Apple gets it. It’s been a long time coming, but they are now about to change everything…again…massively. You got a sense of this when iCloud launched and when they shifted the MacOS to look more like iOS, but until today, I didn’t really see the bigger picture.

Mountain Lion makes it blindingly obvious that apple is no longer selling devices. They are selling an ecosystem. They are selling windows into your data. It explains why a television makes sense.

Everyone thinks an Apple television will be all about the interface or some cool new way to interact with the television. I agree that is a big part of it–-a television doesn’t work well with a keyboard, mouse or touchscreen, so they need something new. But people are forgetting that a television with the coolest interface ever is useless without the desire to watch it. So, what’s going to be on there? Cable (does anybody watch cable anymore?) iTunes content? You can already get that through an AppleTV (the little black box).

So what’s going to be on an Apple television? In short, everything you care about.

The television is going to be your computer, just like your iPad is, just like your phone is, just like your MacBook and iMac are. They are all your computer because what makes your computer yours will not be on one single device. It will be on iCloud. The television and iPhone and iPad and MacBook and iMac will all just be windows into the same data.

What’s really cool about this is this really frees any one device from being the centre of your digital life, which means that any one device could easily be used to control another. This means your iPhone can become your iPad’s remote, or your television remote, or your MacBook can control your iPhone (make a phone call), or your AppleTV. All of them just sharing your data back and forth.
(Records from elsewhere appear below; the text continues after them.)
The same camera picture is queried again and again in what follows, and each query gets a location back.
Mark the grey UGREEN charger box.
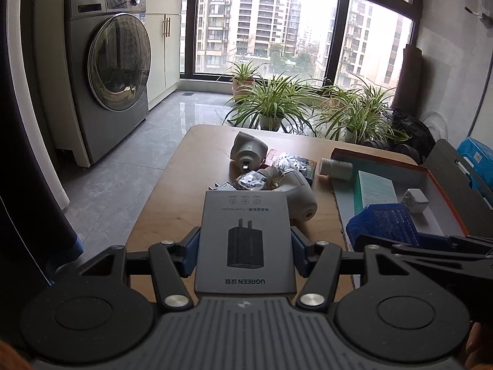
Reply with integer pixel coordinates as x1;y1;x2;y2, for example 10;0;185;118
194;191;296;297

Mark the white plug adapter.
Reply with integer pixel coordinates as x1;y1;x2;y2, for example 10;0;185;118
401;188;429;214

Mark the blue plastic pack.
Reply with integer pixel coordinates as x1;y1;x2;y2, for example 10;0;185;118
346;203;419;249

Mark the teal white carton box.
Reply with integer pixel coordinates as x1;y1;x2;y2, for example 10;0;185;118
353;171;398;214

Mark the white cylinder roll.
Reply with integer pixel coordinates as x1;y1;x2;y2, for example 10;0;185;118
319;158;353;181

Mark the clear plastic packet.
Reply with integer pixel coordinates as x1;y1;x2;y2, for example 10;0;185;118
234;171;269;191

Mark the red blue card box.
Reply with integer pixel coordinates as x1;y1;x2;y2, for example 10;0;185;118
264;150;317;185

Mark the grey angled camera device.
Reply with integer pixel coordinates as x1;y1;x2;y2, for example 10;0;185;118
230;131;268;173

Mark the teal orange cardboard tray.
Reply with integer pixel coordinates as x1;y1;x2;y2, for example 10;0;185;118
331;148;467;251

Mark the dark grey chair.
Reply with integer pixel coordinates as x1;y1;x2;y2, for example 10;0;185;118
424;139;493;239

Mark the blue box on chair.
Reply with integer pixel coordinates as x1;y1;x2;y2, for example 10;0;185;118
457;137;493;191

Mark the black bag on floor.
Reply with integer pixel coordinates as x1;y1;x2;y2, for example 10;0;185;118
388;109;436;165

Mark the right spider plant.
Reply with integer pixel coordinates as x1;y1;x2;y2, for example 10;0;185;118
313;77;409;145

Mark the large centre spider plant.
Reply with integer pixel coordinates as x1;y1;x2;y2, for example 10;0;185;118
223;75;325;136

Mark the dark brown rolled mat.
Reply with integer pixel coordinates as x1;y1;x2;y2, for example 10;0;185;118
391;44;422;116

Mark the small rear spider plant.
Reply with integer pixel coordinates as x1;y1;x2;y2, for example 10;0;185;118
228;61;263;99

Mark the silver front-load washing machine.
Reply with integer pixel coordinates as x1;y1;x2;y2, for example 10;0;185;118
66;0;151;164
And ultimately what is happening here is that Apple is free to put a screen on anything. Perhaps your iPhone starts your car, or your car queues up a show on your media player when you get home, or your child does homework on your coffee table’s screen and then review it with you on the television.

It’s not the hardware (i.e. the ability to put the internet on your fridge) that makes this all possible, it is the removal of the data from any one device that makes this possible. And that is only possible if the OS on all devices supports that.

This is why Apple is so far ahead. With all of their OSs aligning and taking more and more advantage of iCloud, they are perfectly poised to make this happen. Many companies have bits and pieces of this vision, but no one else has this level of integration. No one else has your documents, apps, media, personal files, email, preferences, etc. as well as has your consumer electronic dollars being spent in their hardware. No one else has the big picture.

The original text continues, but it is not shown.